### Task requirements
Go over the data and copy out each line with "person" in it.

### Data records
· · · · · · ·
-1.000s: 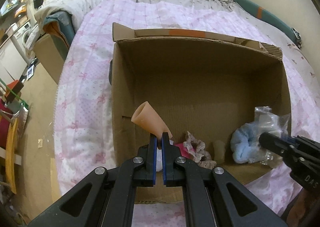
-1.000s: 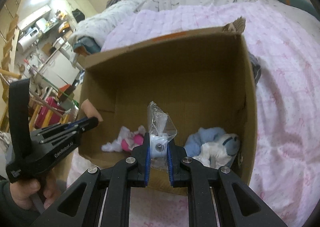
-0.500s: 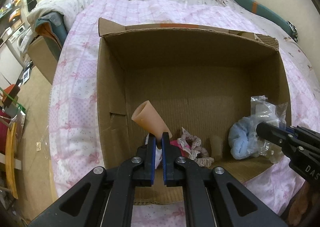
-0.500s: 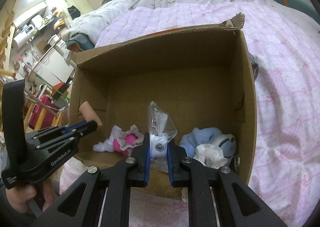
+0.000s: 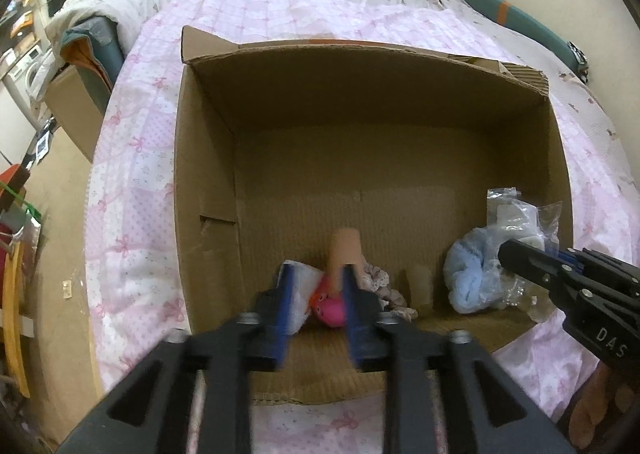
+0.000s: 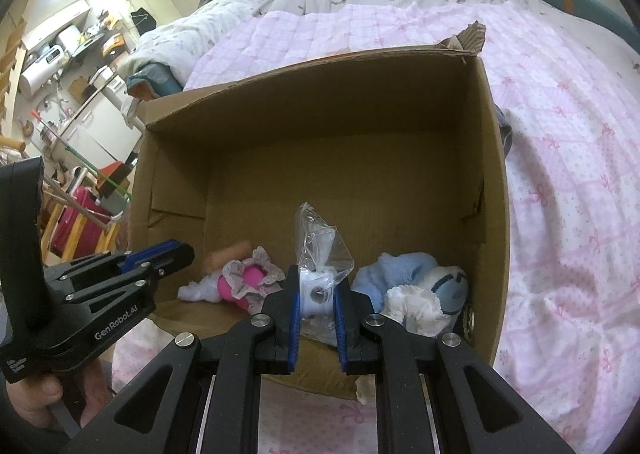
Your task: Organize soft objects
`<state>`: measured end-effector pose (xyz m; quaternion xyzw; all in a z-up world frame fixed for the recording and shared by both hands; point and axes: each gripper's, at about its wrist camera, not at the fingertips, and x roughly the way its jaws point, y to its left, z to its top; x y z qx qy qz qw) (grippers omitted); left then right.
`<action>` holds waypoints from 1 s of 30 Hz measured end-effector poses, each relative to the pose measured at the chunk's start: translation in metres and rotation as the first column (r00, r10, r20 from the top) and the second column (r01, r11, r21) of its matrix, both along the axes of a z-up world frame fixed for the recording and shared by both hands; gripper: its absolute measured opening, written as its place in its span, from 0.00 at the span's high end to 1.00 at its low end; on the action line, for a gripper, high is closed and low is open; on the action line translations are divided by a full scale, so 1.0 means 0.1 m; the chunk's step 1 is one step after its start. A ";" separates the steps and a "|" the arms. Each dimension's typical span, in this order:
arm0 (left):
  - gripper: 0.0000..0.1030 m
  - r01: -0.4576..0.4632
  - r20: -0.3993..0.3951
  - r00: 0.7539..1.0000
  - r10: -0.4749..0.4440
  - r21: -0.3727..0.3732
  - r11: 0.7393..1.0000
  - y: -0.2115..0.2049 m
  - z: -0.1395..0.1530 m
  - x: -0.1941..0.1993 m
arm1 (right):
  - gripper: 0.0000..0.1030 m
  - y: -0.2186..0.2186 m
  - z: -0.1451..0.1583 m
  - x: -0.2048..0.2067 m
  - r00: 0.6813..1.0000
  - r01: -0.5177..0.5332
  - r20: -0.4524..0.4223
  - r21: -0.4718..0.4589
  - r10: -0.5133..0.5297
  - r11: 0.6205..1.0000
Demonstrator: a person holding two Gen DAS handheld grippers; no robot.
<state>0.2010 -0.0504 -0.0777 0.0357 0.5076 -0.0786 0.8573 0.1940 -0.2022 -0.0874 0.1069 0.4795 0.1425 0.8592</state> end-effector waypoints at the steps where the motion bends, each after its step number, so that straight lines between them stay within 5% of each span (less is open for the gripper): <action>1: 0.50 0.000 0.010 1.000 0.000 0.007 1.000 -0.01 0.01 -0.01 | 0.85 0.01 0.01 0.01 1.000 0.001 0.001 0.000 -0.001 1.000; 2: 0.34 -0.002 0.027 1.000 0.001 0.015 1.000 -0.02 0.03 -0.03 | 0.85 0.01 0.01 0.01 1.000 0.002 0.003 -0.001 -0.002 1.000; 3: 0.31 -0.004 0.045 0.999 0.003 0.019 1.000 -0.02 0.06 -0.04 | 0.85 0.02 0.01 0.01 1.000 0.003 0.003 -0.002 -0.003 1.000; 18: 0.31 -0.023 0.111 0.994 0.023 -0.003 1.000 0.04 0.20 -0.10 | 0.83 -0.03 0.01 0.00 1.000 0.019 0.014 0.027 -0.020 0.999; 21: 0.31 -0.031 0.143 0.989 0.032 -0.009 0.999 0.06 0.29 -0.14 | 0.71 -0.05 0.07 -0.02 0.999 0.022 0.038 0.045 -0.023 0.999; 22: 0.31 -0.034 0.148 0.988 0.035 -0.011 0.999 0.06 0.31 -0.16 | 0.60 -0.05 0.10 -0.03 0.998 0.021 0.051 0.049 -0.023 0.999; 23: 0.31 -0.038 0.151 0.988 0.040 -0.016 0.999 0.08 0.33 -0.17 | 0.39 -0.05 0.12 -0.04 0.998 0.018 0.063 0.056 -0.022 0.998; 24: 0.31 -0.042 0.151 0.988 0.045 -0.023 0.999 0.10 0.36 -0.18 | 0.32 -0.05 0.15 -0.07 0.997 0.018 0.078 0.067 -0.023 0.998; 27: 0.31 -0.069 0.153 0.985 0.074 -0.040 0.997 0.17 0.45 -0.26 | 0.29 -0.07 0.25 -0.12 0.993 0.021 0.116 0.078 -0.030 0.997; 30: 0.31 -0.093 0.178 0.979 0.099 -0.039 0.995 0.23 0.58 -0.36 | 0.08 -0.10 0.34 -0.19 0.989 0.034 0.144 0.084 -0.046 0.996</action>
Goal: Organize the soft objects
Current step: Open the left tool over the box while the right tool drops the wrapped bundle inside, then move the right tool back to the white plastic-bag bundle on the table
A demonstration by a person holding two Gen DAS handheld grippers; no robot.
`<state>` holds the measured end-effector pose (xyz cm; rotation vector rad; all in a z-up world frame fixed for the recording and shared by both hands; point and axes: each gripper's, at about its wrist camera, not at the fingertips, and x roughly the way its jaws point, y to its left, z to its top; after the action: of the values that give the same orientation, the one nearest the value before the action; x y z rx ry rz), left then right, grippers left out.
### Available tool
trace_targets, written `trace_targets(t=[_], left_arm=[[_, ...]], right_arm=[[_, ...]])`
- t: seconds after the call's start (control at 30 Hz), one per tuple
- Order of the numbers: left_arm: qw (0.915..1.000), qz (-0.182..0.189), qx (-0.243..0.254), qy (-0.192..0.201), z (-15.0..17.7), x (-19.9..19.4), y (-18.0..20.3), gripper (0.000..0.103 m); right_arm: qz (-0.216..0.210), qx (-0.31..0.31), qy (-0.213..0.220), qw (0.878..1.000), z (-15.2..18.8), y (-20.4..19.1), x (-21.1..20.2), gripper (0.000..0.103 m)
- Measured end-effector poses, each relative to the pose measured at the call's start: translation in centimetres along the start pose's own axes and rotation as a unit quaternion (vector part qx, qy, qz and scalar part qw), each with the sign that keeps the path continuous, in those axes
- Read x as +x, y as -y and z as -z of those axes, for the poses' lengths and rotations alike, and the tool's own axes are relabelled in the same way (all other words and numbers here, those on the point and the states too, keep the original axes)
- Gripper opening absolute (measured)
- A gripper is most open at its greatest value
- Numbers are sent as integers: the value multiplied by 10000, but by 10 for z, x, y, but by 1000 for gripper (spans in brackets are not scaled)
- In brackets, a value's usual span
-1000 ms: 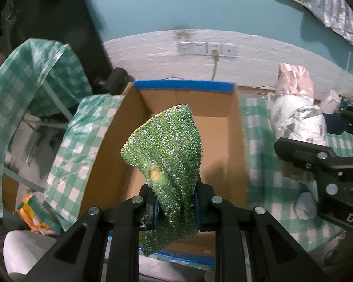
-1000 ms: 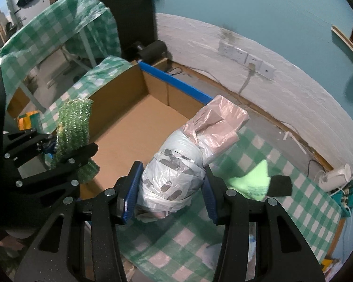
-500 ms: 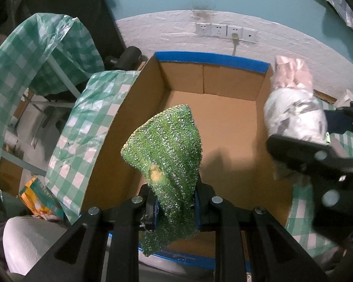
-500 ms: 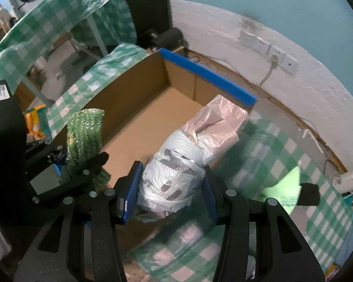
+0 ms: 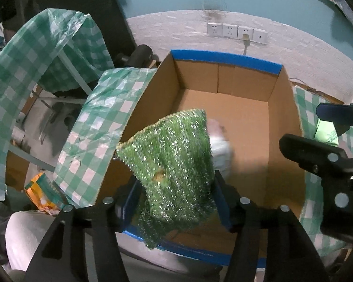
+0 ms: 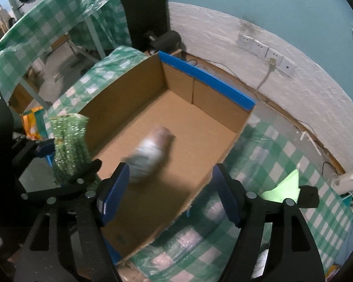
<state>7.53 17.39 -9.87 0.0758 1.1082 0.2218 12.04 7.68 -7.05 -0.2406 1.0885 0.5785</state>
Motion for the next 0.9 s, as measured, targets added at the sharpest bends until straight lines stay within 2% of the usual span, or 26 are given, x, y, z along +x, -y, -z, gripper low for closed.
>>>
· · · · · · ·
### Expected answer
Demonstrator: a person holding two Gen DAS handheld grippers; no robot.
A demonstration by a person holding two Gen DAS handheld grippers; no robot.

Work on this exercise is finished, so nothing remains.